Stuart has been doing a huge number of blog posts about the work that he’s been doing in looking at memory fragmentation. Part of mitigating fragmentation as an issue (we can’t eliminate it completely) is removing allocations entirely or moving allocations into their own pools. Stuart posted the results (including a pretty graph) of what it looks like when we remove 100,000 allocations from the startup path of the browser. We’ve also been looking at using per-document memory pools as a way to mitigate some of the effects of fragmentation. Connecting allocation pools to the lifetime of objects seems to be the right way to think about the problem, and documents have a well-known lifetime.

That’s just one area in which we’ve invested in Firefox 3’s platform. You should take the time to walk over and look at the list of new features we’ve got coming up in Firefox 3. You should go look at it. Right now. No, really, I’ll wait.

Did you look yet? No? No, really. I’m fine. I can wait. I have the time. Go look.

It’s an impressive list, isn’t it? I certainly thought so the first time that I looked at it.

Investing in GNOME

I thought it would be worth it to talk about some of the more general investments that the Mozilla Foundation has been making in GNOME. Mozilla has joined the GNOME Advisory Board (although we’re not listed on the web page for some reason) and we’ve been funding a fair bit of work on Accessibility. Behdad posted about it and it was mentioned in Frank’s overview of 2007 grants that were done. It amounts to around $150k in investments to date and we’re trying to figure out how to direct money along with GNOME on some more accessibility efforts as well. So we’ll continue to see investments from Mozilla to GNOME and hopefully see a closer relationship come together as we continue to work together on open source, open format issues and continue sharing technology.

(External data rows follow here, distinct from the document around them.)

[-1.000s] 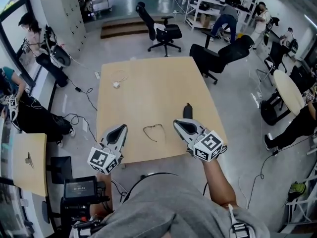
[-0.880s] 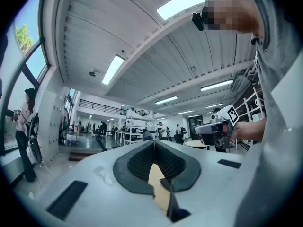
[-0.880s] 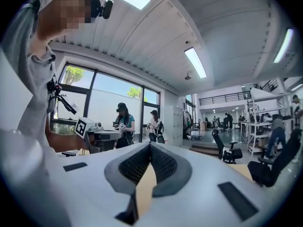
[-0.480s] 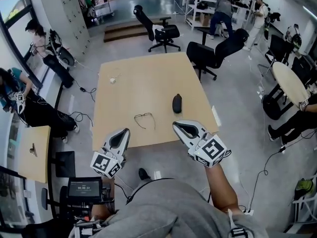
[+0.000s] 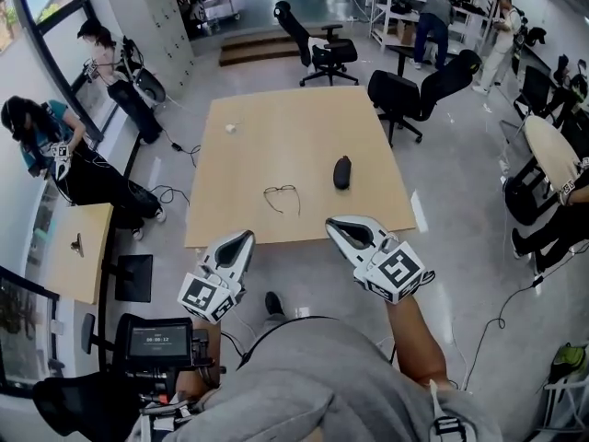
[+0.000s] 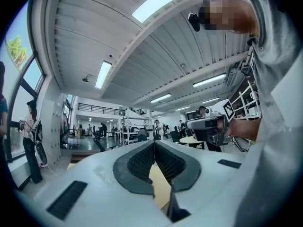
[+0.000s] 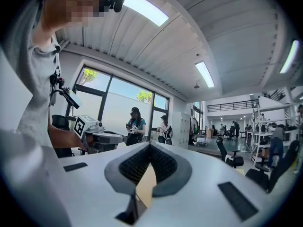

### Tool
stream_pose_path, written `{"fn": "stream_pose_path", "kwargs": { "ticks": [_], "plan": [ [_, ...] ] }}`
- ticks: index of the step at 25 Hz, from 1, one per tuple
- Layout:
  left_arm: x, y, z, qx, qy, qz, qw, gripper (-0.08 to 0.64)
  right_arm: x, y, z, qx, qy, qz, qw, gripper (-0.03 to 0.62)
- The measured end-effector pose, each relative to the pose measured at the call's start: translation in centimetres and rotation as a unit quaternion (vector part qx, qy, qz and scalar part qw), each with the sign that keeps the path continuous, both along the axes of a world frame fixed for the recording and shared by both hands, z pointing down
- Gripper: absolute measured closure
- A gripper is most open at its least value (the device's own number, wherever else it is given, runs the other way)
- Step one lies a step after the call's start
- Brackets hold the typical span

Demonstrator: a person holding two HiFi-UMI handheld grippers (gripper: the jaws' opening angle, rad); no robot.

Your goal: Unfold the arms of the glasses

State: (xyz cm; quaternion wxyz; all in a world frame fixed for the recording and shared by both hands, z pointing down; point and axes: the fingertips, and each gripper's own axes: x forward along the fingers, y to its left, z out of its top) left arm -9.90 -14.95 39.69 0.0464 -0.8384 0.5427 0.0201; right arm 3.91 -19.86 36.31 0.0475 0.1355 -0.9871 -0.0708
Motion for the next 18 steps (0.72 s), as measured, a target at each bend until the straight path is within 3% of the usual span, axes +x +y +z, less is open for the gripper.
{"fn": "stream_pose_path", "kwargs": {
  "ticks": [18],
  "plan": [
    [0.7, 1.3, 0.8, -0.006, -0.002, -0.013, 0.9999, 0.552, 0.9, 0.4, 1.3, -0.011, 0.005, -0.012, 1.000, 0.584]
  ]
}}
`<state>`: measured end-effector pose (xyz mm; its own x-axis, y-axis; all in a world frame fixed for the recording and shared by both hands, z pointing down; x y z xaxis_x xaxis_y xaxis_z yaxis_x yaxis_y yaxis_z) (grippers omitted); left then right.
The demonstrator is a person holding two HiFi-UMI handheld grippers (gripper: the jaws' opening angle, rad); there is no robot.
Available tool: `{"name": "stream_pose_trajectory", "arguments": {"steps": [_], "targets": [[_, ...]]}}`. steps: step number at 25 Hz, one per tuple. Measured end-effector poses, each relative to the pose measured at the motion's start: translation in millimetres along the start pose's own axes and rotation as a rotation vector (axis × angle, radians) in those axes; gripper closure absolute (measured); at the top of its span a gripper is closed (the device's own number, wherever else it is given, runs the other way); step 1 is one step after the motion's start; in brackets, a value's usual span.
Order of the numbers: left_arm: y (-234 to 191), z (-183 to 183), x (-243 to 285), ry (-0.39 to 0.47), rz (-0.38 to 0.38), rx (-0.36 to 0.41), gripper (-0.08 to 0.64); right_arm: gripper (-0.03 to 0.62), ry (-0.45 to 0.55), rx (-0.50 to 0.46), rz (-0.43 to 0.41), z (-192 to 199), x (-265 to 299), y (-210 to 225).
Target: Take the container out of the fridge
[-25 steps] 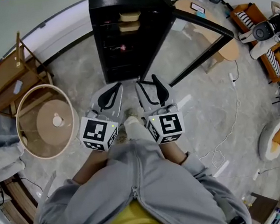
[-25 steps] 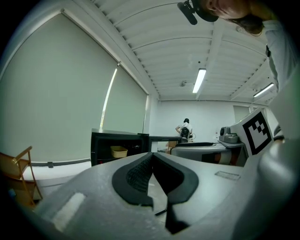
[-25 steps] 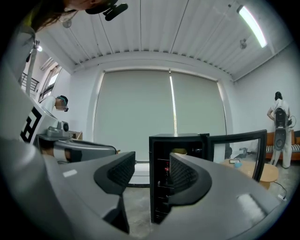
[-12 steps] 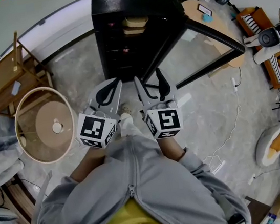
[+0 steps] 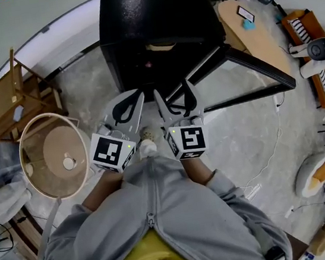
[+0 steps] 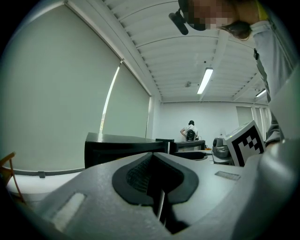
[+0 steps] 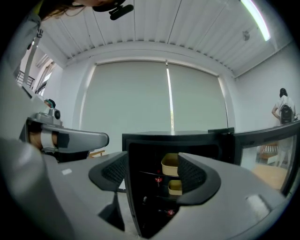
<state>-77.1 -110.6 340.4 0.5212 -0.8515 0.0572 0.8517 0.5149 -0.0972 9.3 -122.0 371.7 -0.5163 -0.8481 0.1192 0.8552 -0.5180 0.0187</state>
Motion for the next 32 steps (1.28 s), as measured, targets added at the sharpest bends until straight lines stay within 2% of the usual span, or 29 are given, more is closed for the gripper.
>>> {"name": "stream_pose_trajectory", "arguments": {"steps": [7,15,24,32], "targets": [[-23.9,8.2,48.5,-0.015,-0.019,0.004,0.555,0.267,-0.004,0.006,-0.019,12.1,46.9,37.0],[-28.6,21.5,78.9,-0.037,0.004,-0.007,0.555,0.242,-0.037,0.023,0.009,32.8,74.9,67.7],[-34.0,40.5,103.9,-0.053,0.085,-0.009,0.555,0.222,-0.072,0.049,0.077,58.0,96.7,83.2],[-32.5,60.5,127.2,-0.097,0.145,0.033,0.555,0.202,-0.106,0.075,0.105,86.2,115.2,93.2]]}}
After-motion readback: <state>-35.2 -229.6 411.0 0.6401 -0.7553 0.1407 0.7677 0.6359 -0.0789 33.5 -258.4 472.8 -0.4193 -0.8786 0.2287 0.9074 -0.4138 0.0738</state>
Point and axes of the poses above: the fingertips, and each gripper's own axes: x forward along the fingers, y to its right, z out of its underside, the point moved 1 cm from there along -x, backward along the fingers, and after that the axes turned 12 degrees about -z, right-handed, at the moved point
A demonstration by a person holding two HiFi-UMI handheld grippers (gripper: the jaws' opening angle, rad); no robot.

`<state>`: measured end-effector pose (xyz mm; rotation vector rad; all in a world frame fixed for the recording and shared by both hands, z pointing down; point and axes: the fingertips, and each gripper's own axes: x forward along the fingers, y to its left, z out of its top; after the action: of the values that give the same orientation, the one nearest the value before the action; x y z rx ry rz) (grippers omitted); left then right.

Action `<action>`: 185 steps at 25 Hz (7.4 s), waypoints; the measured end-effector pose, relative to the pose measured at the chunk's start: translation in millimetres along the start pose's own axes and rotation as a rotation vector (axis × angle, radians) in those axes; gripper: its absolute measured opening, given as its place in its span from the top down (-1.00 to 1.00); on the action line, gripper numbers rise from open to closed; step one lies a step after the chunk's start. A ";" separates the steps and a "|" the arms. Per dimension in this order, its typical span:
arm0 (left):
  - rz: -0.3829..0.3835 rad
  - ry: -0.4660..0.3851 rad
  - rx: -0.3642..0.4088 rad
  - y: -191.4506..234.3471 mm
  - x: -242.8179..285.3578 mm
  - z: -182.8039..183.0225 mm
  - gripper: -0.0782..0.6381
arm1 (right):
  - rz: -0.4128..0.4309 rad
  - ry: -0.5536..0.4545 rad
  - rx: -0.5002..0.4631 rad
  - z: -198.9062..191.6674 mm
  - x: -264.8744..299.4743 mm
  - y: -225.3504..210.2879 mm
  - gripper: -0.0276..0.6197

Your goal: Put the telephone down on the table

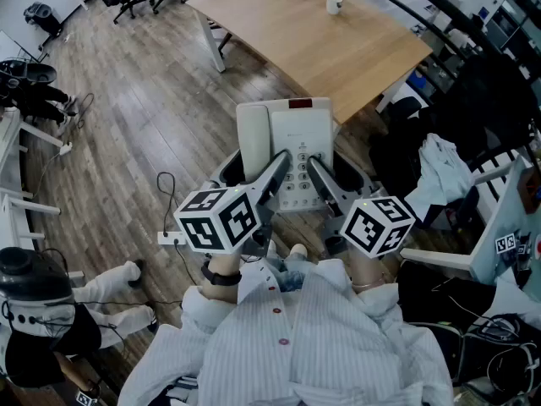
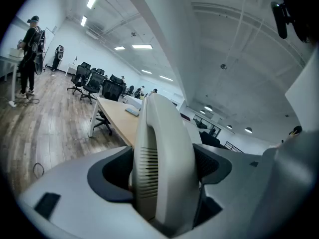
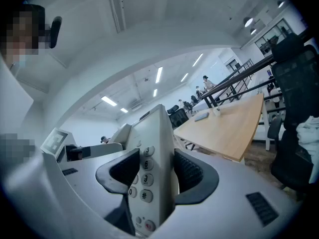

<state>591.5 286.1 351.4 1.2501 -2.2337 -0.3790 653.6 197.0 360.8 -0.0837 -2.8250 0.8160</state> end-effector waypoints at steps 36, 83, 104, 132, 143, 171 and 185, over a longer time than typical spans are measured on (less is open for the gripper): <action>-0.008 -0.008 -0.007 81.6 96.9 77.8 -0.26 | 0.002 0.004 0.013 43.5 136.8 -39.0 0.20; 0.041 -0.019 -0.040 404.3 279.0 321.6 -0.26 | 0.052 0.059 0.054 115.9 579.9 -44.2 0.20; -0.109 0.064 0.048 423.7 477.4 437.4 -0.26 | -0.091 -0.068 0.104 237.2 705.3 -161.2 0.20; -0.682 0.395 0.279 290.1 678.5 441.2 -0.26 | -0.650 -0.471 0.211 326.1 643.8 -307.4 0.20; -0.788 0.507 0.332 273.3 696.8 421.0 -0.27 | -0.777 -0.542 0.274 314.6 629.4 -321.3 0.20; -0.677 0.630 0.307 276.1 733.9 350.3 -0.27 | -0.767 -0.452 0.419 264.7 615.0 -385.4 0.20; -0.600 0.731 0.283 291.0 763.3 285.1 -0.27 | -0.772 -0.390 0.535 211.5 610.1 -434.6 0.20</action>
<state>-96.9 -213.8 509.0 1.8348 -1.3006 0.1825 13.5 -214.4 524.2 1.2598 -2.4636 1.4103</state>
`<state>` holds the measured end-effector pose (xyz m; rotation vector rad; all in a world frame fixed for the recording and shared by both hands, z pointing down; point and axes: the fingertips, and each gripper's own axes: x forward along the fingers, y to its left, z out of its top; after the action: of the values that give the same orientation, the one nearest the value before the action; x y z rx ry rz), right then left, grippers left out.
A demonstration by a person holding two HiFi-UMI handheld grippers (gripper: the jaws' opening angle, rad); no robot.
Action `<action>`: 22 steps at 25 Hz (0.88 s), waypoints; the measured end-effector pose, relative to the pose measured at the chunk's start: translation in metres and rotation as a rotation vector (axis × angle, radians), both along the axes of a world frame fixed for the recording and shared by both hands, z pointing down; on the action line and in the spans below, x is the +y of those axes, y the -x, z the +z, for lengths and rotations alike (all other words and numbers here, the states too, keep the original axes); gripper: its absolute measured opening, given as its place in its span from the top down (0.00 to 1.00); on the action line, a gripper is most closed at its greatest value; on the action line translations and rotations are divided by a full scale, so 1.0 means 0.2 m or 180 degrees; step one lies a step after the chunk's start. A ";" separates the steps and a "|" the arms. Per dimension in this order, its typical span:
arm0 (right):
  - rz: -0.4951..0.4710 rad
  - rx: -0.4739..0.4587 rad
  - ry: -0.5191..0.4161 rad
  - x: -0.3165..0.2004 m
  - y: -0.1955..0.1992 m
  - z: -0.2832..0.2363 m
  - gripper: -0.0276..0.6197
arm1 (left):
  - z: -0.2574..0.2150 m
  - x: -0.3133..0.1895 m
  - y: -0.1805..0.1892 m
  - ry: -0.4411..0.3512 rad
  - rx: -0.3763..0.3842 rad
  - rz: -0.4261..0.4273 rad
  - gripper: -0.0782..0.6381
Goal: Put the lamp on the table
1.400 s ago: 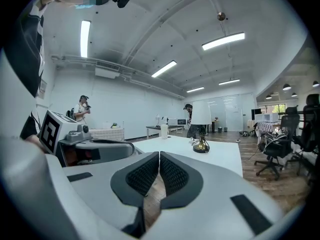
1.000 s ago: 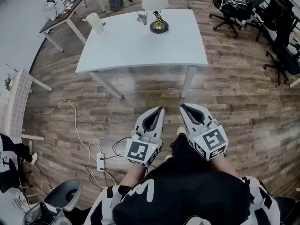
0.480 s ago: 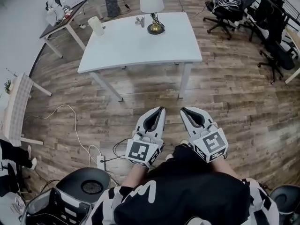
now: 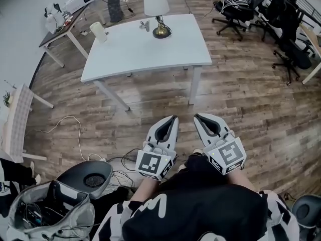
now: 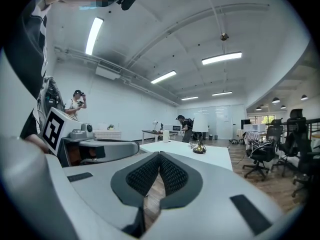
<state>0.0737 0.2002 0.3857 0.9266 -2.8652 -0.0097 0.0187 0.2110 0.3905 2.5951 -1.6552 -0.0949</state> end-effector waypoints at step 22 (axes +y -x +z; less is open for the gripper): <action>-0.0088 0.0047 0.0083 0.03 0.06 0.02 0.93 | -0.02 0.02 0.02 0.0031 -0.0037 -0.0022 0.88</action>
<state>0.0621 0.2064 0.3892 0.8782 -2.8575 0.0181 0.0139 0.2154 0.3862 2.5878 -1.6644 -0.0720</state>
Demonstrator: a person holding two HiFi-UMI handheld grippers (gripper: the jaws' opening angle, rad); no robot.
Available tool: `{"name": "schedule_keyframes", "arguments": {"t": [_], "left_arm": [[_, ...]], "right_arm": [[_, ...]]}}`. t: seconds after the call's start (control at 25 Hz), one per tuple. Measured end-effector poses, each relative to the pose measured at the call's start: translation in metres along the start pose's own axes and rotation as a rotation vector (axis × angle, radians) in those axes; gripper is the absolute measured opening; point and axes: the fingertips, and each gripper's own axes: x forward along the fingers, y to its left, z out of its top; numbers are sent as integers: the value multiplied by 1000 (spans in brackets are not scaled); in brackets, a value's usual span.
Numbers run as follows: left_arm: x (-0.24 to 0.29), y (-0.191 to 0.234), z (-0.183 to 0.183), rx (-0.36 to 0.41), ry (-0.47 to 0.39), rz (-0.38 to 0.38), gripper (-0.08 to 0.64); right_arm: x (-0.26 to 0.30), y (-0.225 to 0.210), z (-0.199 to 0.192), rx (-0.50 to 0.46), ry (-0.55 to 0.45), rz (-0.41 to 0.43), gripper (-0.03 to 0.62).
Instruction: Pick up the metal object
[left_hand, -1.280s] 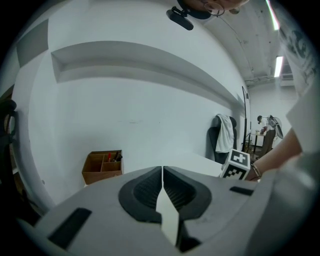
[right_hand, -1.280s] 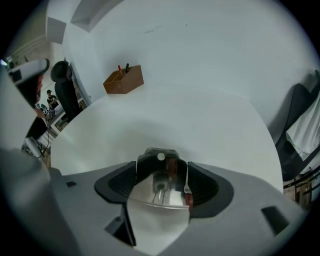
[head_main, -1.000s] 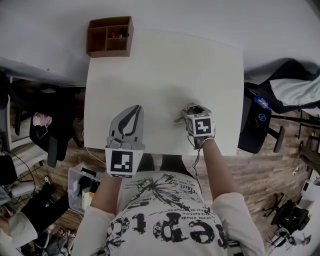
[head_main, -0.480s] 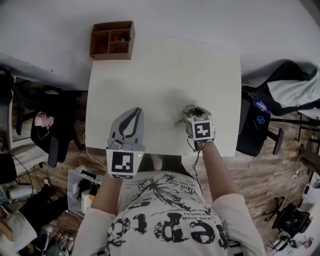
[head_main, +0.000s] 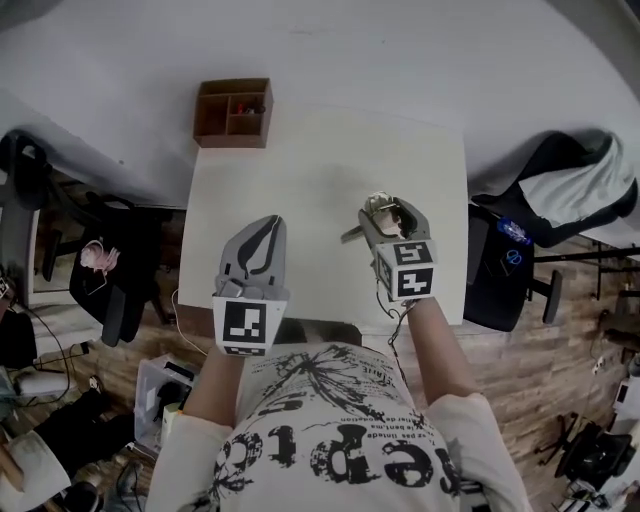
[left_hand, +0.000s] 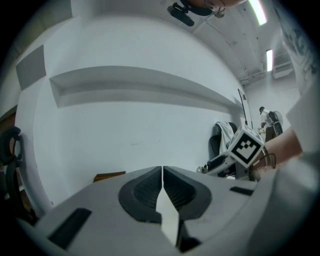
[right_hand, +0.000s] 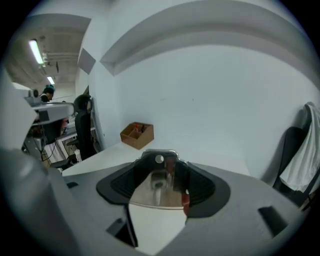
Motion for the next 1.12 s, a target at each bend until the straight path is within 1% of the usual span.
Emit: {"name": "schedule_keyframes", "arguments": {"t": [0.2,0.28,0.36,0.48,0.64,0.84,1.0,1.12], "left_arm": [[-2,2,30,31,-69,11,12],[-3,2,41,34,-77,11,12],[-4,2,51,32,-88,13,12],[-3,5,62,50,-143,23,12],[-1,8,77,57,-172,30,12],[0,9,88,26,-169,28,12],[1,9,96,35,-185,33,12],[3,10,94,31,-175,43,12]], "right_arm": [[-40,0,66,-41,-211,-15,281],[-57,-2,86,-48,-280,-24,281],[-73,-4,103,-47,-342,-33,281],[-96,-6,125,-48,-426,-45,281],[-122,-8,147,-54,-538,-63,281],[-138,-14,152,-41,-596,-90,281],[-144,-15,158,-55,-631,-91,281],[-146,-15,160,-55,-649,-93,281]]}}
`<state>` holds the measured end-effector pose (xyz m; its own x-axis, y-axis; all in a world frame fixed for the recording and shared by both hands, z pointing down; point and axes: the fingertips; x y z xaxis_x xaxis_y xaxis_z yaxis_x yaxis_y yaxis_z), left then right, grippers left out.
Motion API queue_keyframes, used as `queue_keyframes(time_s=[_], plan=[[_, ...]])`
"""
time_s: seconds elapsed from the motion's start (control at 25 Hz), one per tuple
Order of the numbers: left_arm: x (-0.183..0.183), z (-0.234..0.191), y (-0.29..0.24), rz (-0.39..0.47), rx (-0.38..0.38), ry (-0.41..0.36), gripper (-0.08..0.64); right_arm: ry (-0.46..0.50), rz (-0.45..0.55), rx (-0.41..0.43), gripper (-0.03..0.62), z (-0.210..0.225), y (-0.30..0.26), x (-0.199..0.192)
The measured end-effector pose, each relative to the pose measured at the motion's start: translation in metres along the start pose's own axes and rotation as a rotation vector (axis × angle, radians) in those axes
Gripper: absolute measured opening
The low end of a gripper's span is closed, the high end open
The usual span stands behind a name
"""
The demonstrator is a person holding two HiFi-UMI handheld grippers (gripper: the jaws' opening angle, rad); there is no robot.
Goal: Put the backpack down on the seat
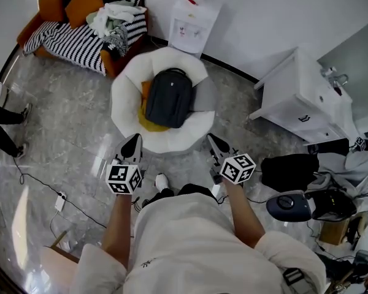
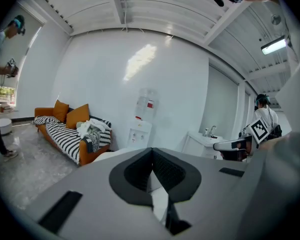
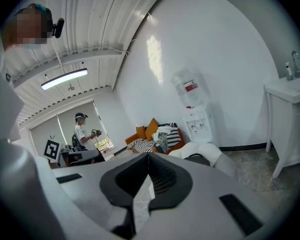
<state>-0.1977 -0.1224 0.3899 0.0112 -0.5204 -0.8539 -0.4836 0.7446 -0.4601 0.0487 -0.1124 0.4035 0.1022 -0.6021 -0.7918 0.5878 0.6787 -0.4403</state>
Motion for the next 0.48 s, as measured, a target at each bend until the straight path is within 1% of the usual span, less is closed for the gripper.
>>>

Overall I think that things on Linux are pretty healthy. We’re going to be able to deliver a top-notch product on top of Linux, we’re working well with other projects and our technology works really well on the platform. What we’re going to deliver is better integrated, faster and smaller and brings all the work that we’re doing to improve the web to Linux and we’re doing it at parity with the other two major platforms. I’m very excited to see how people react to the new browser on Linux. I think they will be very happy with it.